-- SOURCE DATA --
○ ○ ○ ○
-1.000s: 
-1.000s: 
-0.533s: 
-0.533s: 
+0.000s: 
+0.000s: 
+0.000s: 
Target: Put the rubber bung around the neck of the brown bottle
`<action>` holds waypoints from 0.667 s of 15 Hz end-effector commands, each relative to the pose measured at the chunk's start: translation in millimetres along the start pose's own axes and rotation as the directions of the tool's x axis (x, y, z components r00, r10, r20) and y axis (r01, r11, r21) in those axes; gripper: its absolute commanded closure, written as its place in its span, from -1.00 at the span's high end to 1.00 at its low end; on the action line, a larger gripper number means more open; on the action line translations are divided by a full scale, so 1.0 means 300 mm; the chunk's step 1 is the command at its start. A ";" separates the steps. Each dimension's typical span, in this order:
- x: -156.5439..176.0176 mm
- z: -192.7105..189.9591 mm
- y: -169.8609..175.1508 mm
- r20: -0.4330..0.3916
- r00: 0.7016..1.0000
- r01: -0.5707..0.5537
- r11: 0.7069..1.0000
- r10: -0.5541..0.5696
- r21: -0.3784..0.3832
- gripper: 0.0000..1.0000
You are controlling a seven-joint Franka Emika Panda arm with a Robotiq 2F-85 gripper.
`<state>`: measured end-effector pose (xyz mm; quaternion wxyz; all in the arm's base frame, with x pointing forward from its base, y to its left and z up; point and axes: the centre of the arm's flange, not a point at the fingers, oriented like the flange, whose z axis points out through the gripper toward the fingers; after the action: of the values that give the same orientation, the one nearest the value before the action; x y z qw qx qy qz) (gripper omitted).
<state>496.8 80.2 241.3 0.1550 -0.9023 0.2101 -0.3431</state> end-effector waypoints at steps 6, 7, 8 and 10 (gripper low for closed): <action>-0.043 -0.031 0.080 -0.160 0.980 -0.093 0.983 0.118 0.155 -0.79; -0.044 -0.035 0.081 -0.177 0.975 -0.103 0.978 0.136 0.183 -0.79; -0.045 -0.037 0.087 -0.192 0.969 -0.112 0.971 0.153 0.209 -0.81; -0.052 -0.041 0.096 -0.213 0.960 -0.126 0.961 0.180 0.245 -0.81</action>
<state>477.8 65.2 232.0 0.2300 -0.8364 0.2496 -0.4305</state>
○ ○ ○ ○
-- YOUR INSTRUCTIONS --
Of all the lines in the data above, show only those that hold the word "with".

-- RESPONSE BOX --
You are controlling a seven-joint Franka Emika Panda arm with a Robotiq 2F-85 gripper.
`<state>`: measured end-effector pose (xyz mm; quaternion wxyz; all in the arm's base frame, with x pointing forward from its base, y to its left and z up; point and axes: the centre of the arm's flange, not a point at the fingers, oriented like the flange, whose z axis points out through the gripper toward the fingers; after the action: of the values that give the same orientation, the one nearest the value before the action; x y z qw qx qy qz) (gripper omitted).

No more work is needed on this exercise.